クオリティの問題。②も一部含まれるが、③から⑦が主だったところ。

③について、昔は鋭かったのだろうが、知識のアップデートを怠ったおかげで、答えの品質が悪い。法律顧問以外のアドバイザーであれば、そういう人には相談しないで、よりクオリティの高いアドバイザーに変更するのが通常だが、なまじ顧問料を払っているために、そのようなロートルの弁護士に相談しなければならない羽目に陥る。これも、弁護士へのアクセスが難しかった時の名残りという点で、アクセス問題であるかもしれない。④は、もともと遅かったら顧問契約を結ぶということはあまりないので、主として加齢による体力、知力の衰えがスピードに影響しているということが多いだろう。

⑤と⑥は、顧問弁護士特有の問題かもしれない。なまじ社内とのつながりが多いゆえに、ぽろっと情報が洩れるとか、上の人や横の人に誤解を生むような事態になるとか、あるいは、社内の方向感と異なるアドバイスがあっても、一見さんのアドバイザーであれば、それなりに対処できるのが、法律顧問の意見だから無碍にできず調整が大変だとか、まあ、そういった問題がありそうである。

⑦は、一見さんの弁護士でも報酬額に納得できないことはあると思うが、長年付き合っているにもかかわらず、報酬額に納得感がないというのは、相互の信頼感が醸成されてないということなのか、加齢によってクオリティが落ちているにもかかわらず漫然と従来単価を請求してくるということなのか。

 

それにしてもひどいものである。

こんな問題があるのに、顧問契約を切れずに悶々としている企業がそこそこある、ということに、外部弁護士さんたちは自覚的なのだろうか。一度日弁連でクライアントから見た顧問弁護士というシンポジウムをやってほしいくらいである。もちろん企業側は覆面で。

そもそも、弁護士に依頼するにあたって、顧問契約が必要なのであろうか。また、弁護士の側から、顧問契約を締結していないとリーガルサービスの提供に何か支障があるのだろうか。後半は、そのことについて考えてみたい。

企業の側からみて、顧問契約を締結する理由がどこにあるか考えてみると、これも、先ほどのアクセスとクオリティの問題が根にあるのではないかと思う。

まず、顧問契約を締結していれば、相談ごとに、どの弁護士に聞こうかと探索する必要はなくなる。特に、弁護士の数が少ない地域や領域が専門的であって相談できる弁護士数が限られている場合、顧問契約を締結しておくことで、弁護士の囲い込み[2]ができる。また、定額顧問料に一定程度の相談が含まれている場合、追加費用の支払いがないということから、気軽に相談できる環境が用意されているという面もある。さらに、長期間顧問として同一企業と関係ができることで、顧問先の内部事情や事業特性に応じた、より質の高い法的サービスが提供されるという面もあるかもしれない[3]。要は、顧問料の対価は、アクセスコストの負担や、長期間コミットによるサービス水準の向上にある、ということである。
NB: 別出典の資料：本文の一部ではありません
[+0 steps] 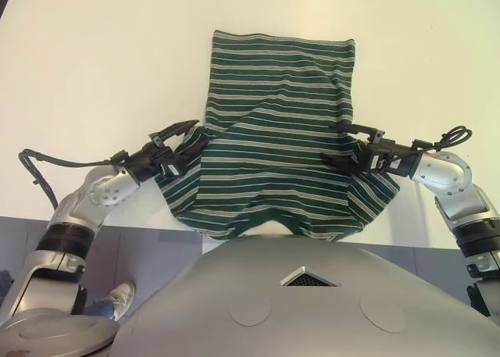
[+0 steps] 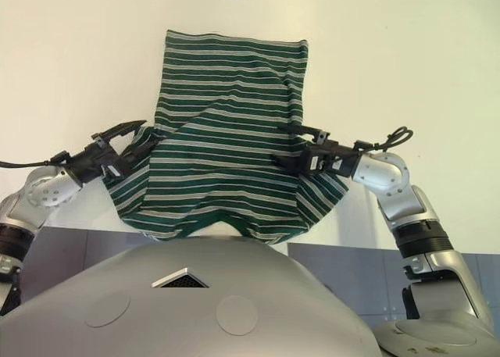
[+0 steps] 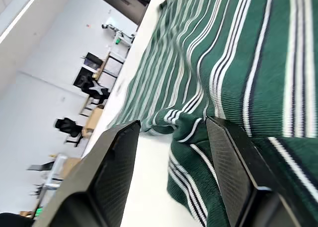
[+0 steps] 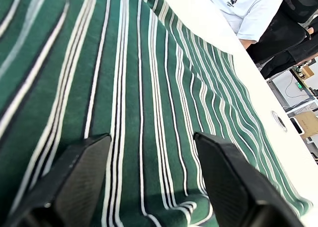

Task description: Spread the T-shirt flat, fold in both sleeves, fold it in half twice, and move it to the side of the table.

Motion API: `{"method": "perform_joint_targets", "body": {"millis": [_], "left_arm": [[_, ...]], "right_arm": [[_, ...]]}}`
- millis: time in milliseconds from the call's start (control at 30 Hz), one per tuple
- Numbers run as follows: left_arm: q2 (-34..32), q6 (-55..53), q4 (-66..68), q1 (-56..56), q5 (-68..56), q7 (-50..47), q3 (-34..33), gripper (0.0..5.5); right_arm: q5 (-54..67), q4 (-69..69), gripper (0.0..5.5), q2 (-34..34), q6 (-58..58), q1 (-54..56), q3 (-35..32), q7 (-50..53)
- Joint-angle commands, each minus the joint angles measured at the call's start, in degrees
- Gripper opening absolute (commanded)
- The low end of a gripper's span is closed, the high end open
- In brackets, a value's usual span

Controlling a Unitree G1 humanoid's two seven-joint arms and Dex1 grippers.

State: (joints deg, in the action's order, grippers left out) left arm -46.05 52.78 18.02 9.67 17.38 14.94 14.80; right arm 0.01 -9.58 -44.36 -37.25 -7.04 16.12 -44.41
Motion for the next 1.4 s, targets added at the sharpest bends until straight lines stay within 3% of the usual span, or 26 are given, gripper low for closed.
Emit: {"method": "perform_joint_targets", "body": {"millis": [33,200,400,667,767,1100,1400], "left_arm": [[-3.6,-2.0,-0.6,2.6,-0.8,1.8,-3.8,2.42],[-3.9,-3.5,-0.5,3.5,1.0,1.8,-5.9,2.42],[-5.7,4.8,-9.3,7.9,-16.8,8.2,-4.3,2.42],[-5.8,8.6,-12.3,8.1,-33.2,16.7,-2.9,2.42],[-3.1,7.3,-11.0,6.1,-34.3,19.0,-2.8,2.42],[3.9,3.8,-6.2,2.0,-25.2,20.2,-5.0,2.42],[6.0,3.6,-5.2,1.1,-23.0,20.8,-5.5,2.42]], "right_arm": [[-1.9,-1.9,3.11,0.2,1.2,-0.4,0.5,-1.1],[-1.9,-3.0,3.11,0.2,0.8,0.1,-0.2,-0.7],[6.0,-1.2,3.11,0.7,-0.8,0.3,-3.9,-1.5],[23.1,1.3,3.11,6.3,1.6,3.1,-12.1,-3.7],[16.0,-4.3,3.11,8.7,3.0,7.7,-13.8,1.9],[-9.4,-18.7,3.11,10.3,0.9,12.6,-8.0,11.8],[-17.3,-30.4,3.11,9.7,-0.4,20.3,-9.5,26.7]]}}
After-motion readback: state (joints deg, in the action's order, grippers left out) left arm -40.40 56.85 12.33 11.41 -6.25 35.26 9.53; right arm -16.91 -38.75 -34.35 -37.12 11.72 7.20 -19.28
逆に言えば、顧問であってもアクセスがしにくい、あるいは、手間がかかる、顧問なのにサービス内容が乏しい、ということであれば、顧問契約を終了させてしまっても、企業としては合理的だ、ということになる。

 

弁護士の側から見れば、顧問契約は、安定的な収益をもたらすことにより、外れの相談先を拾わずに済む、顧問先に対し、日常的に顧問料を収受する代わりに、繁忙期の請求額をある程度割り引くことにより、顧問先のコスト負担感を軽減できる、優良な依頼者を顧問先に持っていることによる信用の増大、というメリットがある。
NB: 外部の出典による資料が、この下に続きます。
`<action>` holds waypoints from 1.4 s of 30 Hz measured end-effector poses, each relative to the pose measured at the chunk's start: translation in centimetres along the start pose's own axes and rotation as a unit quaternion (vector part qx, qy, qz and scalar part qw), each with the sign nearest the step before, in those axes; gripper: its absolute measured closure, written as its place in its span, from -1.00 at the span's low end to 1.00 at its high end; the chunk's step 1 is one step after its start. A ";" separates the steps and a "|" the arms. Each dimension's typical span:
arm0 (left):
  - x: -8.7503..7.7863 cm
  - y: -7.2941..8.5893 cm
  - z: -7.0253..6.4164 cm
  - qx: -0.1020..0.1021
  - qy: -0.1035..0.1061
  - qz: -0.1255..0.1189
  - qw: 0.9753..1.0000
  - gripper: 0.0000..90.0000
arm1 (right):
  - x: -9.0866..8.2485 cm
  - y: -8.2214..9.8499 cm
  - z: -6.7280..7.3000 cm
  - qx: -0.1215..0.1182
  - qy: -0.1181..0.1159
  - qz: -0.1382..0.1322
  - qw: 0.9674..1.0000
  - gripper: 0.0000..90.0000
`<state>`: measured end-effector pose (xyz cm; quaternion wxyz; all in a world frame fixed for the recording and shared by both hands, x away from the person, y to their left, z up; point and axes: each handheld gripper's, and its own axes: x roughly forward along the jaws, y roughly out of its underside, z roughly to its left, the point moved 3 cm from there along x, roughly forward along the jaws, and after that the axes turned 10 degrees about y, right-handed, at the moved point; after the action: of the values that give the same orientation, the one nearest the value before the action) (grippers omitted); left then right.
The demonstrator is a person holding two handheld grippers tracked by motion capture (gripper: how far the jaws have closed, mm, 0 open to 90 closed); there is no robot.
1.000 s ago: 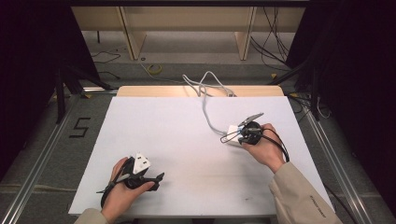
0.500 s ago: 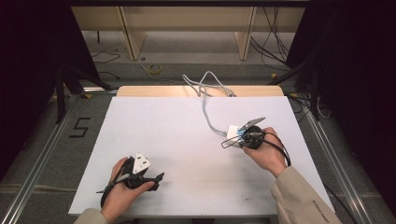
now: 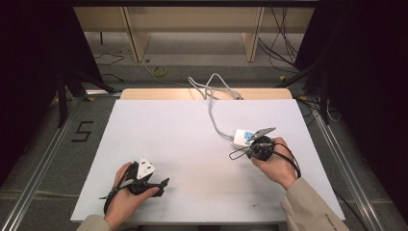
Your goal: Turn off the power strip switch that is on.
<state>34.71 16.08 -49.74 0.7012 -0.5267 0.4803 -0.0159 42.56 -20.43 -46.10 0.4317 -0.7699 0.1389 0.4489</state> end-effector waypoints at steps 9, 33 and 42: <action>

他方、顧問の地位にしがみつき、依頼者から見て満足できるクオリティ(相談頻度を含む)が提供できなくなってしまっているにもかかわらず、漫然と顧問料を収受し続けるのであれば、これは百害あって一利なしだと思う(依頼企業のみならず、このような顧問によって依頼を受ける機会を失う次の世代の弁護士にとっても)。
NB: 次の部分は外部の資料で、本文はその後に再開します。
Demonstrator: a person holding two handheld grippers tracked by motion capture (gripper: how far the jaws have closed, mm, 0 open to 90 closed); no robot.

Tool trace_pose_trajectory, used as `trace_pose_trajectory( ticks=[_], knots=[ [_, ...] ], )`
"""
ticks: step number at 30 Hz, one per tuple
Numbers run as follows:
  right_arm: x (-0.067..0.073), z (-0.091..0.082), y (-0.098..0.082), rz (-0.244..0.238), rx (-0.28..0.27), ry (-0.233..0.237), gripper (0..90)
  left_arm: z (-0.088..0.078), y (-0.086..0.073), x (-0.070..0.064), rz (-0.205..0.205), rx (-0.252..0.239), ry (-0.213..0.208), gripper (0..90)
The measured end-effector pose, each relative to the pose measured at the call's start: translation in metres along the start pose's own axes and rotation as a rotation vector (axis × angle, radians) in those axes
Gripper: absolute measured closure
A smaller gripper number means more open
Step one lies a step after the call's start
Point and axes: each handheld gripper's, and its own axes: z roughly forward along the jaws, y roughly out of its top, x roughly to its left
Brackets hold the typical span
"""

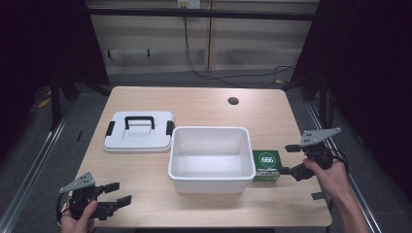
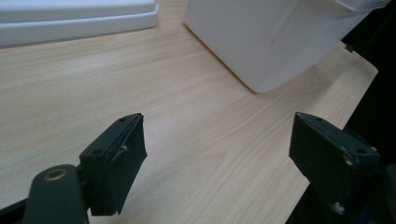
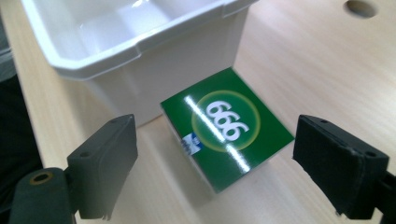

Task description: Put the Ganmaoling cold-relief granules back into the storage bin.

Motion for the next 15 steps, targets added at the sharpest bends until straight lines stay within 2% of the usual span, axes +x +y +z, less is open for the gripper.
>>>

ただ、それでもお化けが出るのが怖く、なかなかそのような顧問との関係を切るのに躊躇し、さらに顧問に聞き難い状態が温存されているというのも実態だろうと思う。

 

(追記)

こちらの原稿について、いわゆる「ブルペン」で事前に示したところ、くまった先生から、「法務部が依頼する弁護士を選択できる情報と評価する基準をもっている必要があるのではないか。」という意見があった。その通りであって、法律顧問制度は、このような選択眼が必ずしも十分でなくても、漫然と顧問契約を継続していることによって、弁護士アクセスとコストコントロールが確保できるようになっている。もっとも、クオリティの維持は保証してくれないので、顧問契約の終了および後継プランへの移行ができなければ、クオリティがいまいちの顧問が残っていくかもしれない。そして、外部弁護士のクオリティを正当に評価でき、クオリティが確保できない場合の代替策の実行ができるというのは、企業側に相当の法務機能(組織・目利きの要員)がないとできないのである。

くまった先生からは、「顧問にはメリットもデメリットもあるが、将来的には、顧問はなくなっていくのか。顧問契約がなければ依頼を受けないというオールドタイプの事務所の存在は?」という質問も寄せられた。これについて、筆者は確定的な答えを持ち合わせていないが、企業内に資格者を含む高度な法務人材が相当数在籍していれば、従来の顧問弁護士に依頼する事項は減るものの、すべての領域に社内弁護士が対処できるとまで考えることは現実的ではない。外部弁護士に依頼すべき事項を顧問でない弁護士に継続的に依頼することができる企業も出てくる可能性はあるが、大半の企業では、機能を縮小しつつ顧問弁護士も残るのではないか。ただし、クオリティやアクセス確保できない顧問は淘汰されていくことが考えられる。また、中小企業などでは、外部弁護士への評価を内製化するリソースが不足していることから、引き続き法律顧問制度は相当程度残っていくものと思われる。

他方、オールドタイプの事務所は、少なくとも東京については、今後10年でかなり減っていくような気がするが、地方については、弁護士へのアクセスが限られていること、弁護士数が少ないことから、まだまだ数十年は続くのではないかと思っている。

 

[1] 個人情報保護法など、苦手分野に限ってアポイントが取れない、という話を聞いたことがある。

[2] もっとも、同一業界の複数企業から顧問委嘱を受ける例や、事務所が巨大化して、顧問事務所所属のほかの弁護士が取引相手方から受任するという例も散見するところである。

[3] これに加えて、中小企業の場合、信用できる弁護士を顧問としていることによる企業自身の信用度の増大という意味もあるかもしれない。よく会社概要に法律顧問を記載しているのを見かける。これに対してすでに信用が高い大企業の場合は、そのような効用はあまりないだろう。